Grève des urgences : un urologue dénonce une "gouvernance très autoritaire qui n'écoute plus le terrain"
Michaël Peyromaure, professeur et chef de service urologie à l'hôpital Cochin à Paris estime notamment que les soignants sont "bien obligés d'être en arrêt de travail" pour se faire entendre d'une direction qui "régit les soins sur des tableaux Excel".
"Les soignants sont infantilisés" et "ne peuvent plus faire leur métier correctement", affirme mardi 11 juin sur franceinfo Michaël Peyromaure, professeur et chef de service urologie à l'hôpital Cochin à Paris, alors que tous les personnels des hôpitaux sont appelés à faire grève pour protester contre les baisses de moyens. Après trois mois de protestation dans les services d'urgences, le mouvement s'étend donc, notamment à cause d'une "gouvernance très autoritaire qui n'écoute plus le terrain", selon Michaël Peyromaure.
franceinfo : Est-ce que vous soutenez les grévistes, y compris quand ils utilisent des modes d'action controversés, comme poser des arrêts maladie en série ?
Michaël Peyromaure : Oui, je les soutiens à 100%. Il faut comprendre que les soignants ont été plongés dans un malaise - cela n'est pas nouveau, cela date déjà d'une dizaine d'années - qui s'est accentué ces derniers temps. Ils ne peuvent tout simplement plus faire leur métier correctement. Même si je sais que ce n'est pas très conforme, il faut reconnaître que la technique habituelle de grève - celle que j'ai connue depuis dix ou vingt ans, qui consiste à mettre un brassard "en grève" mais à travailler quand même au service des patients - n'a plus aucune efficacité. Les malheureux sont donc bien obligés d'être en arrêt de travail, mais à mon avis ils le font à contrecœur.

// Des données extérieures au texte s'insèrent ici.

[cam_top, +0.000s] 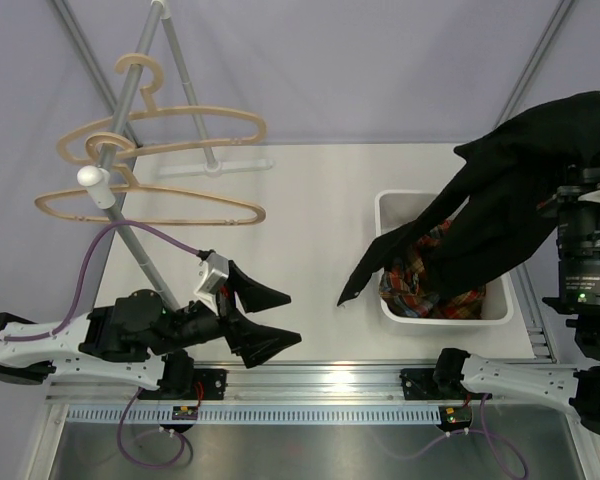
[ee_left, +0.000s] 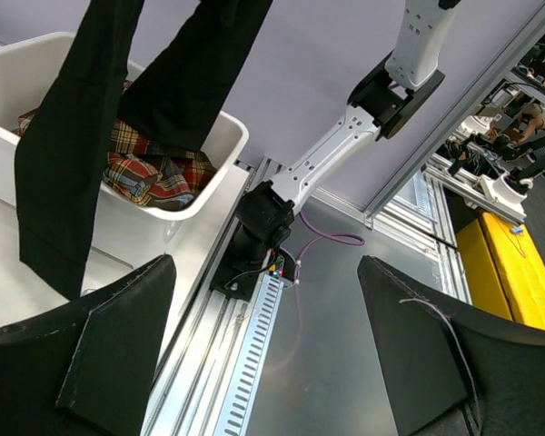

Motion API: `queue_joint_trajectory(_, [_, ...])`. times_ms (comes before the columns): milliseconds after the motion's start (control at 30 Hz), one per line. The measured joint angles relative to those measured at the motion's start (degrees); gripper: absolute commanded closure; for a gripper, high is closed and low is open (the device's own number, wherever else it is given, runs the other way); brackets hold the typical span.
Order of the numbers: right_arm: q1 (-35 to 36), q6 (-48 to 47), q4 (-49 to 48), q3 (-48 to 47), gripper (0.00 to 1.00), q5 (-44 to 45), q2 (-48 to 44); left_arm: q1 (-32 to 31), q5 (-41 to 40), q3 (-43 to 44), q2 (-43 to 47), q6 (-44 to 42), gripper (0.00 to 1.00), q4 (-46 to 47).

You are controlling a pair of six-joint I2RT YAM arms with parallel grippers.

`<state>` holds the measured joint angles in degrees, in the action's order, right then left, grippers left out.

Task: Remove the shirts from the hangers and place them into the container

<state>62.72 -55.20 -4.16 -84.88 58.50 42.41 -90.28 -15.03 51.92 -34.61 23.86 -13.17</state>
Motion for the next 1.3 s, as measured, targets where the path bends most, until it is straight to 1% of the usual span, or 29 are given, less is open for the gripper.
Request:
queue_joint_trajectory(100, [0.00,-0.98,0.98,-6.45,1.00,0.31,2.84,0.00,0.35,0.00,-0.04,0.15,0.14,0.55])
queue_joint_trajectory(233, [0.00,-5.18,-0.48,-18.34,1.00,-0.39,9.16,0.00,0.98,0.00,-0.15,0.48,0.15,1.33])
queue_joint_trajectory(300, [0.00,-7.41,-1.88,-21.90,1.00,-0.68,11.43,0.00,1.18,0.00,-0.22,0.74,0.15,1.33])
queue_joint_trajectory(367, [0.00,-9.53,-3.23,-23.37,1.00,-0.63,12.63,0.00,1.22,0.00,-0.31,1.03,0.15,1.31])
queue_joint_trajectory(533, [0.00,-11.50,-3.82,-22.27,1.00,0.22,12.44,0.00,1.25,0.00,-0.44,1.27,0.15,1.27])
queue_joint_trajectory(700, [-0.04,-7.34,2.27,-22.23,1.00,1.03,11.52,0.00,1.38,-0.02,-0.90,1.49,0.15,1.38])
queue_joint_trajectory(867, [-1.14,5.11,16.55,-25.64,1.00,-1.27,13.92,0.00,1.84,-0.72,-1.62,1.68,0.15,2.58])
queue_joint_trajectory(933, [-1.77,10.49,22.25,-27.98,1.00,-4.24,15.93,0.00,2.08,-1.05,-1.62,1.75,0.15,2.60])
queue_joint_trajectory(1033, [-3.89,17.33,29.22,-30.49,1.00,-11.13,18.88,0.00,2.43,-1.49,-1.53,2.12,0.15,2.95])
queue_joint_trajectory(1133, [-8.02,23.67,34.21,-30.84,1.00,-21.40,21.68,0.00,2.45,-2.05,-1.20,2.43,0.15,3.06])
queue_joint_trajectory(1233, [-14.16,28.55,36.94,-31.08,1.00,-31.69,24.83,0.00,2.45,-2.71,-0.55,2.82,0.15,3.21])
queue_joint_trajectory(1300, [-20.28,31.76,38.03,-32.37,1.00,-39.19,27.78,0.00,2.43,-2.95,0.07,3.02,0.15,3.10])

Le gouvernement a-t-il sous-estimé les motifs de grogne à l'hôpital ?
Oui. Ça fait pourtant longtemps qu'il y a des alertes un peu partout dans les médias. Les soignants sont malheureux. Cela fait quelques années que les médecins, les infirmières et les aides-soignants - tout ce petit monde qui vivait heureux à l'hôpital il y a encore dix ou vingt ans - est devenu malheureux. Ils n'arrivent plus à assurer correctement leur travail et n'ont pas cessé de le dire ces derniers mois. Pourtant, ils n'ont pas été entendus donc je crois que la coupe est pleine.
Est-ce qu'aujourd'hui la France a un hôpital à deux vitesses, avec d'un côté des services comme le vôtre, en pointe, et de l'autre des urgences qui n'arrivent plus à accueillir dignement les patients ?
Oui. Les urgences cristallisent évidemment toutes les tensions, puisque c'est l'interface entre l'extérieur et l'intérieur de l'hôpital. Il y a un accroissement de la demande de soins et une réduction des moyens pour y répondre. Les urgences sont un peu un fourre-tout. Vous avez des patients qui viennent pour des vraies urgences, des patients qui viennent à tort pour des pathologies bénignes mais qui, faute de trouver un médecin ailleurs, doivent se rendre aux urgences, des personnes âgées dont la famille parfois se débarrasse avant de partir en vacances parce qu'elle ne sait pas comment s'en occuper, des gens en situation de grande précarité sociale... Tout ce beau monde va converger vers les urgences qui est le seul endroit où la lumière est allumée.
Sentez-vous aussi à l'hôpital Cochin les effets des différentes mesures d'économies décidées ces dernières années ?
Bien sûr ! C'est le cas dans tous les hôpitaux, pas seulement dans les établissements périphériques. Nous vivons la même chose au cœur de Paris. Nous avons des réductions drastiques de lits et de salles d'opération, des suppressions de personnel et aussi une gouvernance très autoritaire qui n'écoute plus le terrain. Il y a un phénomène quantitatif, qui est celui de la réduction des budgets, mais il y a aussi un phénomène qualitatif, qui est celui de l'organisation et de la gestion de l'hôpital. Les soignants ont été très infantilisés ces dernières années. Ils ne sont plus écoutés par des gens qui dirigent l'hôpital et qui régissent les soins sur des tableaux Excel. Cela crée beaucoup de frustration aussi.